Surprisingly, despite such impressive numbers and benefits, predictive analytics has previously flown under the radar in healthcare staffing and scheduling. A lack of awareness among healthcare leaders and frontline managers seems to be the root of the slow uptake in the industry.
A 2016 survey by AMN Healthcare and Avantas, 'Predictive Analytics in Healthcare: Optimizing Nurse Staffing in an Era of Workforce Shortages' found that 80 percent of nurse managers are unaware of available technology that can accurately forecast patient demand and staffing needs. However, nearly 90 percent said that such technology would be helpful in the daily scheduling and staffing of nurses.

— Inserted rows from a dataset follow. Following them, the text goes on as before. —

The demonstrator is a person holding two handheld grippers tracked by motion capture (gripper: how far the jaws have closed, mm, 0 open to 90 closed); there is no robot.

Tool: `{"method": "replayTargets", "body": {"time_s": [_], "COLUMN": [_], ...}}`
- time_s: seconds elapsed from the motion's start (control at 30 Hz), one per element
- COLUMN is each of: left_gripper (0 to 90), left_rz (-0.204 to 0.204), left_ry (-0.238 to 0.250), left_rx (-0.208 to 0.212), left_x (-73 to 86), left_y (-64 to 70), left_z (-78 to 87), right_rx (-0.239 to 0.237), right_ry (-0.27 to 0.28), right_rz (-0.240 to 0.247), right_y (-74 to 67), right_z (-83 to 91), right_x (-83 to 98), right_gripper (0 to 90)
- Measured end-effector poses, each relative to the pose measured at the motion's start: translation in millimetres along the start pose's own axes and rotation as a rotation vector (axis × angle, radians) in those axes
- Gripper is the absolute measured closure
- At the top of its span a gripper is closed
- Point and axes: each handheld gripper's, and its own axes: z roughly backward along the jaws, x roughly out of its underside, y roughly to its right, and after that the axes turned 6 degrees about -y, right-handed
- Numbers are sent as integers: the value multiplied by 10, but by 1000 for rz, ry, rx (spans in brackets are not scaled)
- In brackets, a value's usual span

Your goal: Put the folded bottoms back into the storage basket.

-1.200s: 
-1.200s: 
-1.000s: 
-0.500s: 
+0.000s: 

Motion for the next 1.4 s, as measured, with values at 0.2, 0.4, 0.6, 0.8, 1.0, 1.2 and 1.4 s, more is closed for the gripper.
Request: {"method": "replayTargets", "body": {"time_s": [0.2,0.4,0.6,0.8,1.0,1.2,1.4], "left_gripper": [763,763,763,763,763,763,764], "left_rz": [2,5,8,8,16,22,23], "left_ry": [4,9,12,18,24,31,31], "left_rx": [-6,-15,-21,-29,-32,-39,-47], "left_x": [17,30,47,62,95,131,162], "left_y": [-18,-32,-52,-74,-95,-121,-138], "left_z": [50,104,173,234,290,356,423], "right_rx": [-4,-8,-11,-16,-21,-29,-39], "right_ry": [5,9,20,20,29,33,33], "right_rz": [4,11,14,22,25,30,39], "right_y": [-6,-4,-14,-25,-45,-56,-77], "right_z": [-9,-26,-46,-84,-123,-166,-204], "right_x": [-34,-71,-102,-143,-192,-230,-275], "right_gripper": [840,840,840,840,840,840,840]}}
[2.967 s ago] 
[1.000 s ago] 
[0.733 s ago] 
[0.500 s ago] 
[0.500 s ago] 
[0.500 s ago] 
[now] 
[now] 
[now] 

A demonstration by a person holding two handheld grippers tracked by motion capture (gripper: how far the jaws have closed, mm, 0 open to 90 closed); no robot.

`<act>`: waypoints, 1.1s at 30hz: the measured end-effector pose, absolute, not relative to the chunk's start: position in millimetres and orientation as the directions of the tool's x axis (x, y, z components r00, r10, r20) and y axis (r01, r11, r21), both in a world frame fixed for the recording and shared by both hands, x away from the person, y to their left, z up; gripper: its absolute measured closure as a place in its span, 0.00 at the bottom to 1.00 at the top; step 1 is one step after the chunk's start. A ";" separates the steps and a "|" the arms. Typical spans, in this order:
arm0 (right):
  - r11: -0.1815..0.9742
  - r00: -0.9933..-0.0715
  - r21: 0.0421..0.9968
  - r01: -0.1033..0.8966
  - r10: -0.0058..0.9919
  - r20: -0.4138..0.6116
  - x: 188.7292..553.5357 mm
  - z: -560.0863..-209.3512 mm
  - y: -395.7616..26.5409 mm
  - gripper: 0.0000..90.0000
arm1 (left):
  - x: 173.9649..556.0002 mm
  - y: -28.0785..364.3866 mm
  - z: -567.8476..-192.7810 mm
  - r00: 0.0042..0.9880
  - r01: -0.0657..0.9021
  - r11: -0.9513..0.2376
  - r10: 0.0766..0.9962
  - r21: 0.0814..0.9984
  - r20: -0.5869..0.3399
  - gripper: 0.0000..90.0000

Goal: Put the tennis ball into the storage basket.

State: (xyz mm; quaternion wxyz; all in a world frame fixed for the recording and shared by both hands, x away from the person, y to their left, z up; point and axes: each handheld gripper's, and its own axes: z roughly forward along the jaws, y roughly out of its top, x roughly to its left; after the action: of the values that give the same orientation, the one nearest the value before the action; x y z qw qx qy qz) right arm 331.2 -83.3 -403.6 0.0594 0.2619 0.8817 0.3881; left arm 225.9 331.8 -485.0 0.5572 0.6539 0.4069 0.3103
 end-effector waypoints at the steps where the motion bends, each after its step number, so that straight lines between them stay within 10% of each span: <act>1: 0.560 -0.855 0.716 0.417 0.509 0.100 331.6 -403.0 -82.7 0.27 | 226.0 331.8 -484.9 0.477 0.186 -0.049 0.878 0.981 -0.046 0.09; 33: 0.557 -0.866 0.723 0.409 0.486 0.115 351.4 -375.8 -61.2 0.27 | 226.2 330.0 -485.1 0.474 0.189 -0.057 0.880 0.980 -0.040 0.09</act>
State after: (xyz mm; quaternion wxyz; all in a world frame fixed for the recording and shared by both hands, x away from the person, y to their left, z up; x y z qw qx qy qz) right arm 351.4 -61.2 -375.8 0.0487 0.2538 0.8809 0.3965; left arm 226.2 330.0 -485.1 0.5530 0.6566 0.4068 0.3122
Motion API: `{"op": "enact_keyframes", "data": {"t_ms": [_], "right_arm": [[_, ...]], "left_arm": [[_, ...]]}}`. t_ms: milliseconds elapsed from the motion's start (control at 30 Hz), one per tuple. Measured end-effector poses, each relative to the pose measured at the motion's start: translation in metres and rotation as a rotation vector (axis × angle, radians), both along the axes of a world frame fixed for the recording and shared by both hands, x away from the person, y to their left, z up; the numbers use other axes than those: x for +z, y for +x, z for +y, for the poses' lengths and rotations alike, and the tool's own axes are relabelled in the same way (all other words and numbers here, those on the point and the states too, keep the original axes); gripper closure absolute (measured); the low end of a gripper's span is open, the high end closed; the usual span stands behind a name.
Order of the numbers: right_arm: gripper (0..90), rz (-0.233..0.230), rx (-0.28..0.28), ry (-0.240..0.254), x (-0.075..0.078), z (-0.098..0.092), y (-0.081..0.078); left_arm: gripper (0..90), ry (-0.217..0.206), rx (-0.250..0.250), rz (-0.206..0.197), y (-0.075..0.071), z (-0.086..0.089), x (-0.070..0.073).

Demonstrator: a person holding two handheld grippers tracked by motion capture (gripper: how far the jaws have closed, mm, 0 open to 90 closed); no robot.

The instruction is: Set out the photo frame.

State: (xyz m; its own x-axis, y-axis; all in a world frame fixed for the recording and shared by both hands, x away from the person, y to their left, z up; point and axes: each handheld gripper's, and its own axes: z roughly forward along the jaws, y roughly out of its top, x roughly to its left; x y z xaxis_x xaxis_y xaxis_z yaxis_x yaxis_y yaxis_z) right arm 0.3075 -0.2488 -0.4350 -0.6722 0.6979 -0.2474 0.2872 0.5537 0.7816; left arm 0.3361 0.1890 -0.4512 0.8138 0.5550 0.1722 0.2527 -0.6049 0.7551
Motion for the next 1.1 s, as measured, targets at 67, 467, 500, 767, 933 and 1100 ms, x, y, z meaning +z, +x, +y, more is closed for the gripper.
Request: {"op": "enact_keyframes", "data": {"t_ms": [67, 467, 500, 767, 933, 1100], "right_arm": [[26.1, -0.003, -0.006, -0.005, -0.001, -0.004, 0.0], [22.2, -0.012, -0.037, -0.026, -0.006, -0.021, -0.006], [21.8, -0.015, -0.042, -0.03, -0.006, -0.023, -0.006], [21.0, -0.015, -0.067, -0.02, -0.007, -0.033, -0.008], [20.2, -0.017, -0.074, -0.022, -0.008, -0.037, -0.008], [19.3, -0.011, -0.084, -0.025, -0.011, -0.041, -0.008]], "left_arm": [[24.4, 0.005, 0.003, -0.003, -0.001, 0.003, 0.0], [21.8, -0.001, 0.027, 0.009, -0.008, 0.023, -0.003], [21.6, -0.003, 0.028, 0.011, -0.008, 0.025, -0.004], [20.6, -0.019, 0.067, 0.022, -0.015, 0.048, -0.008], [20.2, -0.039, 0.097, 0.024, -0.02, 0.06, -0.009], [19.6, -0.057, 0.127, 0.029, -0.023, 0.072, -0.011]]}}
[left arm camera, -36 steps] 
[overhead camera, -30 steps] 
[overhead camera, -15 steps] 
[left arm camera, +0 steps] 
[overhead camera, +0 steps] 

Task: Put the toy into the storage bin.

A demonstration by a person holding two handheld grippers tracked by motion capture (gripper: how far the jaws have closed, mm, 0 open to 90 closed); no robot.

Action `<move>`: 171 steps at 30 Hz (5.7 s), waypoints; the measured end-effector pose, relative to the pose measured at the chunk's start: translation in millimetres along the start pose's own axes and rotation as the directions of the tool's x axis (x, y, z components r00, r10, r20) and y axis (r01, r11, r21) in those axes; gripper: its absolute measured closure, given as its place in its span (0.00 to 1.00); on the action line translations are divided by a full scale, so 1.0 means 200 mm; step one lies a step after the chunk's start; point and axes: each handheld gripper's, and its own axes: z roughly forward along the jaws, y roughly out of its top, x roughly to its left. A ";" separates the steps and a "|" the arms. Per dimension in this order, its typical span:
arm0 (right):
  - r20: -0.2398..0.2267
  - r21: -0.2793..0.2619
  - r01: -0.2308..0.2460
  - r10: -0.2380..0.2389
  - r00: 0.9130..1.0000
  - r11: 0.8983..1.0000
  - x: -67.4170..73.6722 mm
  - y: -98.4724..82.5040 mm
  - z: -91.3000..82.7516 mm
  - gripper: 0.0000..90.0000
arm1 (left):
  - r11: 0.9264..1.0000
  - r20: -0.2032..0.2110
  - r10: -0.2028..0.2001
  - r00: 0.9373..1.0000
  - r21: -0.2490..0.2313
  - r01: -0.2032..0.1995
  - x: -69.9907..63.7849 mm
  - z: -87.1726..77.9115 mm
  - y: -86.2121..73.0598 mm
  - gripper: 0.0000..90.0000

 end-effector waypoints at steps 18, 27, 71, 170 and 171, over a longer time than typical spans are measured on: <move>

Even more shocking is how managers currently handle staff scheduling: 24 percent use paper-based scheduling and staffing tools, 19 percent use simple digital spreadsheets, and 23 percent don’t use any scheduling tools at all. The widespread use of antiquated scheduling tools, if any, is alarming given the availability of effective technology-enabled solutions.
Technology Offers Valuable Opportunities
While many healthcare leaders acknowledge that current approaches to staff scheduling and staffing are deficient in many ways, it is clear that many are unaware of this technological alternative that is fueled by predictive analytics. Steps should be taken to make healthcare leaders aware of the technology to accurately predict future demand and staffing needs and prompt them into action to learn more about it.
Possibly more significant than the labor cost reductions that result from the use of this technology is the time-savings opportunities. With the help of predictive analytics, managers and directors are delivered valuable time back in their work to devote to patient care and other essential clinical responsibilities. Shifting, scheduling, and staffing from guesswork to science, patients, staff, and organizations enjoy the benefits of predictive analytics.